Are Sales Metrics More Than Just Another Way to Harass Salespeople?

By Paul McCord

Sales metrics—hated and loathed by salespeople, and often for good reason.

In many companies (most?), the bit of metrics data the sales manager and company get on their sales team members is used only for the purpose of harassing, browbeating, and threatening the salespeople.

Call reports turn into demands for the salesperson to make more calls. Commission reports are used to highlight weak sales and demand more calls. Pipeline reports are used to demonstrate a lack of activity and to demand more calls.

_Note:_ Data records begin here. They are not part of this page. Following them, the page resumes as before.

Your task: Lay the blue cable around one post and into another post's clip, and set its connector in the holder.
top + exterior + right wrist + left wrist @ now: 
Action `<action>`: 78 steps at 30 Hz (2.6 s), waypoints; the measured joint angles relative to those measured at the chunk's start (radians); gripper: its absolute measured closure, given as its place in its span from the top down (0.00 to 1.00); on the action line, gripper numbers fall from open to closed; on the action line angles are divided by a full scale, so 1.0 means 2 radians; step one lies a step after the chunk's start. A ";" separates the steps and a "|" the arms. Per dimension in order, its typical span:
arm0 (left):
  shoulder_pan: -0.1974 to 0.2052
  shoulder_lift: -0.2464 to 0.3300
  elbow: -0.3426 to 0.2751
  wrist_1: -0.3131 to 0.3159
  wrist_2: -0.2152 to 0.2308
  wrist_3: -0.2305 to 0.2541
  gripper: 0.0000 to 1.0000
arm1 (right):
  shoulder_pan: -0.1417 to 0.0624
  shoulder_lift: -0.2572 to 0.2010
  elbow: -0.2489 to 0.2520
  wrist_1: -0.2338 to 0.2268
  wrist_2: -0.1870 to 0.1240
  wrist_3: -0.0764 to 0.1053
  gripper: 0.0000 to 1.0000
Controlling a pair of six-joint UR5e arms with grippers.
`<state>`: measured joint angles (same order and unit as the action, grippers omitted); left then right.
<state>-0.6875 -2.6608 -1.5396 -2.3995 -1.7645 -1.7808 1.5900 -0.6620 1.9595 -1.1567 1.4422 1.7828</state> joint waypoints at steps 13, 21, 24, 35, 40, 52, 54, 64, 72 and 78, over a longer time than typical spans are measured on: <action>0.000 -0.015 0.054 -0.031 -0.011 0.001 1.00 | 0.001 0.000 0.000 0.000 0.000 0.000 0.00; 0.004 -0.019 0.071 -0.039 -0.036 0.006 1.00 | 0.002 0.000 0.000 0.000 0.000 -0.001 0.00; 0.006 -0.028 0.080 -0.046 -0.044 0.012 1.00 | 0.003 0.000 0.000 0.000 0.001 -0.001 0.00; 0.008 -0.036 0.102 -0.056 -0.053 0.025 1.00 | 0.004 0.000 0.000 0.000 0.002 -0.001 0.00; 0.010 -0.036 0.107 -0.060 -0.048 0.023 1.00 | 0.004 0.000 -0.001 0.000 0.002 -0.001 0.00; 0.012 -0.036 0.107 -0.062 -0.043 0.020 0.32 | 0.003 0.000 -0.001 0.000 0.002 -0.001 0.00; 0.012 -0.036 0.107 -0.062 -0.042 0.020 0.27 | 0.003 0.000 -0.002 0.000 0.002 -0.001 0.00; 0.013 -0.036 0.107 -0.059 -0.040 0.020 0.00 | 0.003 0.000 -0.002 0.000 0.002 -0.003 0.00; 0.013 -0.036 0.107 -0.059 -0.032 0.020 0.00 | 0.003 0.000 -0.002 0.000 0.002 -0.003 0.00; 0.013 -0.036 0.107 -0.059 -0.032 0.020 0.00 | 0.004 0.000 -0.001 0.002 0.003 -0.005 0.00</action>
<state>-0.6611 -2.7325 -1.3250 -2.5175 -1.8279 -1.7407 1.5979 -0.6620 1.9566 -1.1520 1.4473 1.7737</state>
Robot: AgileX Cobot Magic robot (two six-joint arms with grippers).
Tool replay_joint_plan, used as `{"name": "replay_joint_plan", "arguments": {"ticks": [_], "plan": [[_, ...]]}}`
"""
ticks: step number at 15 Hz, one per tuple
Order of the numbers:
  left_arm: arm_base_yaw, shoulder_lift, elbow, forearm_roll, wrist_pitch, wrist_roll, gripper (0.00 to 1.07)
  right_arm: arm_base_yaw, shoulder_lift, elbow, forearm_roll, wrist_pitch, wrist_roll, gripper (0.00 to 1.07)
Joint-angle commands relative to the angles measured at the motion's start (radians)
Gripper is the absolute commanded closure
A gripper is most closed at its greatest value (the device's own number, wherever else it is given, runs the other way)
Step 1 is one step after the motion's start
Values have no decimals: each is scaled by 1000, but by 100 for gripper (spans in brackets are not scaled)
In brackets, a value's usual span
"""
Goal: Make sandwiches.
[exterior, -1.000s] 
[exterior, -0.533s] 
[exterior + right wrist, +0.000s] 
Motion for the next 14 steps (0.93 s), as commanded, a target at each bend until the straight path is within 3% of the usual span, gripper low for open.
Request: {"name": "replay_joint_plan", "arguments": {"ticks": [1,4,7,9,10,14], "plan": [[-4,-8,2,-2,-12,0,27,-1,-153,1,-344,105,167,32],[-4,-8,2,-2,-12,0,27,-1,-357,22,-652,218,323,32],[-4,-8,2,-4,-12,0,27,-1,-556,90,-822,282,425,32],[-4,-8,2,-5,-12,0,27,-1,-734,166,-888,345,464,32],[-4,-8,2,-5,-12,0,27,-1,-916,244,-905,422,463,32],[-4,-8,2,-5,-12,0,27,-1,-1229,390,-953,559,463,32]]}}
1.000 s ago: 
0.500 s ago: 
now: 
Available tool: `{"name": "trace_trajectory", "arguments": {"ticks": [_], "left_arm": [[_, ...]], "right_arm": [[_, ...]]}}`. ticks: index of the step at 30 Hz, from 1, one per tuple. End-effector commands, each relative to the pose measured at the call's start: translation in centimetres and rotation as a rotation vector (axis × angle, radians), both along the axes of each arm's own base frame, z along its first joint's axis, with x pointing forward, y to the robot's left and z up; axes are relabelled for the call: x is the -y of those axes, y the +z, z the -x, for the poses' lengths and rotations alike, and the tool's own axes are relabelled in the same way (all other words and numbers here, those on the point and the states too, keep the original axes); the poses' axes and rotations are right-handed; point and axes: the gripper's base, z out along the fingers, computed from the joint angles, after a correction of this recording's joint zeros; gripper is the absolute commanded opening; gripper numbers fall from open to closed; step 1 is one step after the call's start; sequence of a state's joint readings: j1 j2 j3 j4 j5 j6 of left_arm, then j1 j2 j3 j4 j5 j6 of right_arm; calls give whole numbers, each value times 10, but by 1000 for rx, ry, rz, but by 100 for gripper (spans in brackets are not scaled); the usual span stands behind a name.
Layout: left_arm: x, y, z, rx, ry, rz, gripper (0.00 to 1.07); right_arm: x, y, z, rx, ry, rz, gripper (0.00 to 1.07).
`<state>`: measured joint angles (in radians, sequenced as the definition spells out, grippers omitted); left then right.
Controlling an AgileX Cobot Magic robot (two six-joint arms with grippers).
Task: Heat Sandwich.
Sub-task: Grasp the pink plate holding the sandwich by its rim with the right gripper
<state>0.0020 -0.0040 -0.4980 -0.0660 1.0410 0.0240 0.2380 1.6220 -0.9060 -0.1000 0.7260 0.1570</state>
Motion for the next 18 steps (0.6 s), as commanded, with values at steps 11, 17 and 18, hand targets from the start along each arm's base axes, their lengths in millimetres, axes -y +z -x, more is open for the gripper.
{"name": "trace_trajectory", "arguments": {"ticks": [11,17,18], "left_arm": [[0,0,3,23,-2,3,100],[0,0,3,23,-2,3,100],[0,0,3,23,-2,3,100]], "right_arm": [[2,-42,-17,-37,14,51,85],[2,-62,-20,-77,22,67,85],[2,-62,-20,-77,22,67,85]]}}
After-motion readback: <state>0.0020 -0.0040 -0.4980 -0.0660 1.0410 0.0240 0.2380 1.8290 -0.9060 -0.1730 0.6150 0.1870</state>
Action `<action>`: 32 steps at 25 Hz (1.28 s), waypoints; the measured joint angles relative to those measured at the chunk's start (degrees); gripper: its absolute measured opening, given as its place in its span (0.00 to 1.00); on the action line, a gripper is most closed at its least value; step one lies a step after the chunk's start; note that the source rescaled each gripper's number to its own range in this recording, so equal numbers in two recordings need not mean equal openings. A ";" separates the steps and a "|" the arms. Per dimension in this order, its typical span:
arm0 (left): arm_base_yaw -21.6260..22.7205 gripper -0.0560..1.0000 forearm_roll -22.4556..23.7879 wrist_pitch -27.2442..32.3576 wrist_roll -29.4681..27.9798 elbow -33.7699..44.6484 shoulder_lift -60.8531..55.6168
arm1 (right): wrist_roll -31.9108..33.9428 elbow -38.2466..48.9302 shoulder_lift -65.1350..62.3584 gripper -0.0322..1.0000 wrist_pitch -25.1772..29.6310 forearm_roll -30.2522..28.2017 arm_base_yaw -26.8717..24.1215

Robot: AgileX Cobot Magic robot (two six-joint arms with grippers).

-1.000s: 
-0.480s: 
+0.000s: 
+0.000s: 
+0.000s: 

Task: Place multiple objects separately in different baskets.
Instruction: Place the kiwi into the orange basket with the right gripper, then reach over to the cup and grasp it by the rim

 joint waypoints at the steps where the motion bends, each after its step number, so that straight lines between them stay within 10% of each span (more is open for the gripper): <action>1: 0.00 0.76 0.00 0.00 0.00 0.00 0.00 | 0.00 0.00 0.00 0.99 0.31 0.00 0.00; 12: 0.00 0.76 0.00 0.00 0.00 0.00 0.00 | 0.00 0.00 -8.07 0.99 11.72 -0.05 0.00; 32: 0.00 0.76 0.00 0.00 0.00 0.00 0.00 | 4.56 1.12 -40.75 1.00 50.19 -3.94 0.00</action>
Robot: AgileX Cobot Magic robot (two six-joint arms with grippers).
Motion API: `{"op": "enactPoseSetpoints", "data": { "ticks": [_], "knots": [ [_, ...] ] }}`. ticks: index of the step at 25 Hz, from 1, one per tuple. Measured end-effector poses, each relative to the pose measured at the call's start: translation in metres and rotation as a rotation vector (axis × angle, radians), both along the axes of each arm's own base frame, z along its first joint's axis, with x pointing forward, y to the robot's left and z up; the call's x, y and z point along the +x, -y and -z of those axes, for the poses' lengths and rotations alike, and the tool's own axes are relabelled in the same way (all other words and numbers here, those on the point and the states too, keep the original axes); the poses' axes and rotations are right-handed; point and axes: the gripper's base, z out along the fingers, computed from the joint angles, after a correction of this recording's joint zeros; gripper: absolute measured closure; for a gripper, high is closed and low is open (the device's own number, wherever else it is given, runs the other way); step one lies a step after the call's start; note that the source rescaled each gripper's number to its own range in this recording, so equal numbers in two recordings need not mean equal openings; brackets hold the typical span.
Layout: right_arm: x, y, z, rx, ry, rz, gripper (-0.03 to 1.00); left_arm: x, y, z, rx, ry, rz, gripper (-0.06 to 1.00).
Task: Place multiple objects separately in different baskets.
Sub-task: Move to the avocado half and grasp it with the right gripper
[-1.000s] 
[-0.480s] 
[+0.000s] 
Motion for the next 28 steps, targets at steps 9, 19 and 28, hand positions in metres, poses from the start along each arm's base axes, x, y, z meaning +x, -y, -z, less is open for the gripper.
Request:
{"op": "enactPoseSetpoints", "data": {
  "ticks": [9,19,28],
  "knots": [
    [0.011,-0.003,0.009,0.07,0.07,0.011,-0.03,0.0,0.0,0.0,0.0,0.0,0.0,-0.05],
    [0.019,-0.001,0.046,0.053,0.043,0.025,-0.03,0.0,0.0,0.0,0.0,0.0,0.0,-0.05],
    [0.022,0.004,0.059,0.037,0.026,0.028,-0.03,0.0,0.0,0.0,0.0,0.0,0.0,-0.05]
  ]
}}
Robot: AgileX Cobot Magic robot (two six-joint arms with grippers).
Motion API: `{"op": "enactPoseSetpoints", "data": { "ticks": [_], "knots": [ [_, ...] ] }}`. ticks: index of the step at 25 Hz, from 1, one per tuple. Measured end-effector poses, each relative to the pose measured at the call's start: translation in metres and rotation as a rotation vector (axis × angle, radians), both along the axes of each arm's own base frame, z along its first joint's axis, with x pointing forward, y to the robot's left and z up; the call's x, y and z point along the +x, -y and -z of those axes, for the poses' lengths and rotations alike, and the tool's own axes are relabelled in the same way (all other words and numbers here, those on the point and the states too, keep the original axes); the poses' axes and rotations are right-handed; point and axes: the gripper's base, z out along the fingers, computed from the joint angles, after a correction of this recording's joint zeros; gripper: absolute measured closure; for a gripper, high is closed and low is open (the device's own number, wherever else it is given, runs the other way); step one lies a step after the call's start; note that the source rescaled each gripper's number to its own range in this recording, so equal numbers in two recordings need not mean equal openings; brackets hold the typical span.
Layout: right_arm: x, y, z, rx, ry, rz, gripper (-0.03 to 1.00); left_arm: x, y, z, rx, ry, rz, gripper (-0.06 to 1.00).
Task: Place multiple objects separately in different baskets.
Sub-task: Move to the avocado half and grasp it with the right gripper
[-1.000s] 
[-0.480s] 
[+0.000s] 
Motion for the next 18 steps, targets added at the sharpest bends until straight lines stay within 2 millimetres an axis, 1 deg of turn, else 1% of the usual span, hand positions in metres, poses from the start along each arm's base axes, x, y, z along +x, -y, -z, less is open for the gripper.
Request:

So what happens to the call and pipeline reports? They get padded. Salespeople have learned that if you’re just going to use it as a bat to beat them with, they’re not going to cut the tree down for you.

With the ‘metrics’ available to managers from the traditional call, pipeline, customer status, and commission reports it is very difficult to isolate the root issues a salesperson has. It can be done. It takes study, practice and well developed analytical skills and real knowledge of the salesperson involved.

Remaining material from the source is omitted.